### [Work item]
Return the data that follows exactly as it appears. Pictures do not belong in the copy.

### [Data block]
=-=-=

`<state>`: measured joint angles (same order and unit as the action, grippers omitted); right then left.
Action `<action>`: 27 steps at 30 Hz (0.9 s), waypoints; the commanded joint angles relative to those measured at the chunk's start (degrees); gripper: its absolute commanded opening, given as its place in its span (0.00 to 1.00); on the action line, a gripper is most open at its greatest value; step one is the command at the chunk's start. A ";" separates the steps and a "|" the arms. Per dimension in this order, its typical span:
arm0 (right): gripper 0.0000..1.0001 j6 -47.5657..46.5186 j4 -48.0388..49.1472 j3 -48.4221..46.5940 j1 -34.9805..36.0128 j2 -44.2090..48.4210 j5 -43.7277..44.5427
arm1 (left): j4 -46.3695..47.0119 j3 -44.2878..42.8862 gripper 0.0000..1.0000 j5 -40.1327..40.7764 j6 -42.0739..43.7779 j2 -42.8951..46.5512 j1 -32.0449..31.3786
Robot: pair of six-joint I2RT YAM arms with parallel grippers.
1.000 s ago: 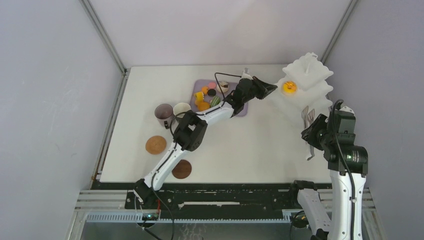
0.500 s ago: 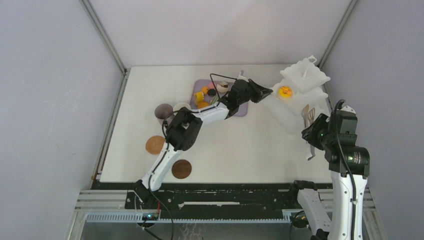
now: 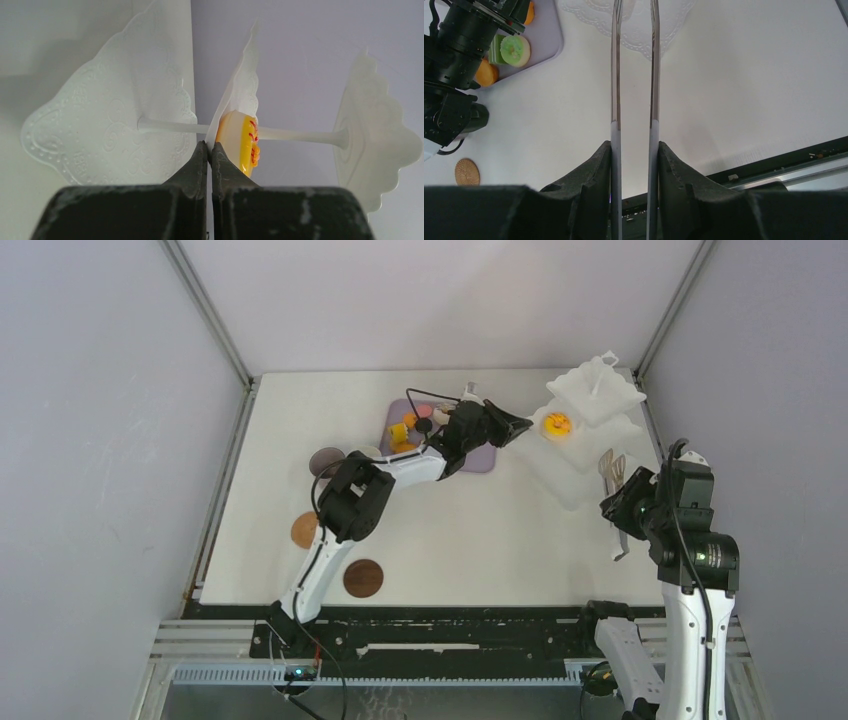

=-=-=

### [Solution to this exercise]
`<state>`: measured joint angles (same order and unit as the action, grippers omitted); right then left.
Action `<action>`: 27 steps at 30 Hz (0.9 s), waypoints; the commanded joint angles relative to those measured at the chunk's start (degrees); gripper: its absolute commanded opening, given as its place in its span (0.00 to 1.00); on the action line, a gripper is most open at its greatest value; step one is the command at the chunk's start. A ";" separates the steps and a "|" the arms. Per dimension in this order, its typical span:
arm0 (right): gripper 0.0000..1.0001 j6 -47.5657..46.5186 j4 -48.0388..49.1472 j3 -48.4221..46.5940 j1 -34.9805..36.0128 j2 -44.2090..48.4210 j5 -43.7277..44.5427
arm1 (left): j4 -46.3695..47.0119 j3 -44.2878..42.8862 gripper 0.0000..1.0000 j5 -40.1327..40.7764 j6 -42.0739..43.7779 j2 -42.8951..46.5512 j1 -32.0449..31.3786
Robot: pair of six-joint I2RT YAM arms with parallel grippers.
1.000 s ago: 
0.500 s ago: 
now: 

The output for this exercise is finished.